Probiotics were something many of us were excited about 10 years ago. We thought this was amazing and going to change everything. Lo and behold, when you grind it down the actual studies, there is very little data supporting probiotics for changing your current status or shifting your health. Often, probiotics can actually make you feel worse, especially if you’re suffering from IBS or small intestine bacterial overgrowth. This is because probiotics are often dairy based.If you are reactive to dairy, they can make you feel worse. Many probiotics also contain and increase those bacteria that increase histamine. Histamine is a chemical messenger that is associated with small intestine bacterial overgrowth and is a big driver in patient’s symptoms.

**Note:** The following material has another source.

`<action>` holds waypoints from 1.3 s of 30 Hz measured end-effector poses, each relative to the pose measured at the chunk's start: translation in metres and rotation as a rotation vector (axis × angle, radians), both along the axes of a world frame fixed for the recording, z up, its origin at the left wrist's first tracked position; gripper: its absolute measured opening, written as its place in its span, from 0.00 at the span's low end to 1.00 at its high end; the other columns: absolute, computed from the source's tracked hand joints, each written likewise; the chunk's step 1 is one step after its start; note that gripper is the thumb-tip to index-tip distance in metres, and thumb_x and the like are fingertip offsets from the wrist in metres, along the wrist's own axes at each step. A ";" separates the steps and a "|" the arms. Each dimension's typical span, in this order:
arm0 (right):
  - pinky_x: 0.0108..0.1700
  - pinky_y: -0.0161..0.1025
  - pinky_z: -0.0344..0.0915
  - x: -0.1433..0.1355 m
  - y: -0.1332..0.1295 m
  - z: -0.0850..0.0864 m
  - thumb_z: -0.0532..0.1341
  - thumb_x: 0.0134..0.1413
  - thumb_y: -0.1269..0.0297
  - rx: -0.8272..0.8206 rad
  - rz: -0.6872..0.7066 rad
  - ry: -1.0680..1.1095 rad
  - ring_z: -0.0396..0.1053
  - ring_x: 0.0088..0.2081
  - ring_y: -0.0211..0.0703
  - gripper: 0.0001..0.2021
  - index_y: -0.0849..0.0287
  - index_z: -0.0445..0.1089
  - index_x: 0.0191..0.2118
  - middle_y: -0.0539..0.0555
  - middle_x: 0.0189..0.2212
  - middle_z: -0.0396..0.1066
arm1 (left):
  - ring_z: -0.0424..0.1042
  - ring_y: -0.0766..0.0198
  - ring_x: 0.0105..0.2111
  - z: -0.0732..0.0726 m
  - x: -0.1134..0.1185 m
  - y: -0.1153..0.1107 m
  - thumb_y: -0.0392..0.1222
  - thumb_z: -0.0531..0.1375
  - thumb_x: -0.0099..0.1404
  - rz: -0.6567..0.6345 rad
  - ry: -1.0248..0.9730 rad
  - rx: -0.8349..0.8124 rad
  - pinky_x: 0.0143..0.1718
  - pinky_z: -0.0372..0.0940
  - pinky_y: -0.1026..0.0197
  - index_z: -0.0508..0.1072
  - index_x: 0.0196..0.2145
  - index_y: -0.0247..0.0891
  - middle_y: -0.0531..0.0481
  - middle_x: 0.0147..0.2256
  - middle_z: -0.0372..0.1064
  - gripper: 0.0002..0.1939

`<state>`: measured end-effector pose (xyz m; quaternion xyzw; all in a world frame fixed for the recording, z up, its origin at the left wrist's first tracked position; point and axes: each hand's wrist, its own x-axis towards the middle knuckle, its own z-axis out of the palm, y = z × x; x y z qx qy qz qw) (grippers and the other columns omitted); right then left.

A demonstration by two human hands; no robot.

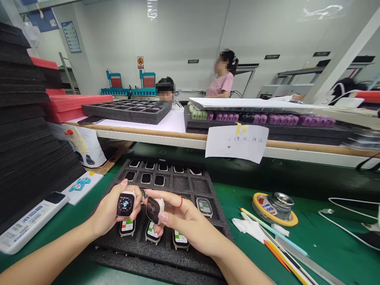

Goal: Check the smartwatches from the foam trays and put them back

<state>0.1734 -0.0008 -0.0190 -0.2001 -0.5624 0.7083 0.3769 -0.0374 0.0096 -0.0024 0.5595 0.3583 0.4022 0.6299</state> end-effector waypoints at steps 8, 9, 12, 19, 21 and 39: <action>0.38 0.33 0.68 -0.001 -0.001 0.001 0.65 0.59 0.60 -0.005 -0.042 0.017 0.70 0.32 0.32 0.19 0.45 0.70 0.56 0.49 0.38 0.71 | 0.49 0.72 0.15 0.000 0.001 0.001 0.57 0.42 0.70 -0.013 -0.005 0.014 0.15 0.43 0.69 0.65 0.25 0.36 0.52 0.16 0.64 0.26; 0.38 0.33 0.68 -0.002 -0.001 0.001 0.65 0.59 0.60 -0.005 -0.044 0.022 0.70 0.32 0.33 0.19 0.45 0.70 0.56 0.48 0.36 0.71 | 0.50 0.72 0.15 0.000 0.001 0.002 0.56 0.42 0.70 -0.006 -0.002 0.017 0.15 0.42 0.69 0.65 0.25 0.37 0.52 0.16 0.64 0.26; 0.38 0.34 0.68 -0.002 0.000 0.002 0.65 0.59 0.59 -0.005 -0.027 0.034 0.70 0.32 0.33 0.20 0.44 0.68 0.57 0.50 0.42 0.71 | 0.50 0.71 0.15 0.000 0.000 0.001 0.55 0.42 0.70 0.008 -0.006 0.038 0.16 0.43 0.69 0.66 0.25 0.36 0.52 0.17 0.65 0.25; 0.38 0.33 0.68 -0.001 0.000 0.000 0.64 0.60 0.60 0.019 -0.013 0.008 0.70 0.32 0.31 0.19 0.43 0.69 0.56 0.50 0.44 0.71 | 0.52 0.70 0.16 0.001 -0.001 -0.001 0.56 0.41 0.70 0.032 0.013 0.053 0.16 0.44 0.68 0.65 0.24 0.36 0.51 0.16 0.64 0.27; 0.39 0.34 0.68 0.000 -0.001 0.000 0.64 0.60 0.59 0.012 -0.002 0.008 0.70 0.32 0.32 0.20 0.43 0.68 0.57 0.50 0.44 0.70 | 0.51 0.71 0.15 0.000 -0.001 -0.001 0.55 0.42 0.70 0.022 -0.003 0.053 0.16 0.44 0.68 0.66 0.26 0.36 0.51 0.17 0.65 0.26; 0.38 0.39 0.67 -0.006 0.000 0.008 0.64 0.57 0.53 -0.062 -0.231 -0.031 0.68 0.30 0.36 0.25 0.53 0.67 0.58 0.57 0.48 0.73 | 0.53 0.74 0.14 0.002 0.000 0.008 0.65 0.44 0.68 0.061 0.072 0.028 0.15 0.45 0.70 0.66 0.34 0.37 0.50 0.24 0.72 0.27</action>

Taking bacteria that increase histamine in your gut can make you feel worse.
Often, I tell my patients that if they do want to begin taking probiotics, make sure that these are strains that are not histamine inducing, or have been shown to decrease histamine. These strains do exist. They are derived from chicory root as opposed to being dairy based.
There are certain things that probiotics do help with. This includes colitis pouchitis and Crohn’s disease once you’ve worked on other lifestyle modifications. Probiotics like bifido infantis have also been shown to decrease bloating in ulcerative colitis and IBS, but these are specific interactions.
Instinctively I feel we are better off taking prebiotics. These are the foods that are feeding your microbiome, putting fertilizer in your garden, instead of putting a whole bunch of seeds in there, such as probiotics capsules. I would encourage you more towards making healthy choices, making sure that you don’t eat a lot of refined carbohydrates, that you eat foods that are helping your gut and follow a diet such as a Paleo Mediterranean type diet. This eating plan has been shown to support longevity, prevent heart disease and prevent diabetes. A Paleo Mediterranean diet is packed with prebiotic foods. The resistant starches that are not able to be absorbed in the small bowel, make it all the way down to the large bowel and feed the microbiome. The microbiome, in turn, ferments these foods, producing short chain fatty acids, which then feed the gut lining.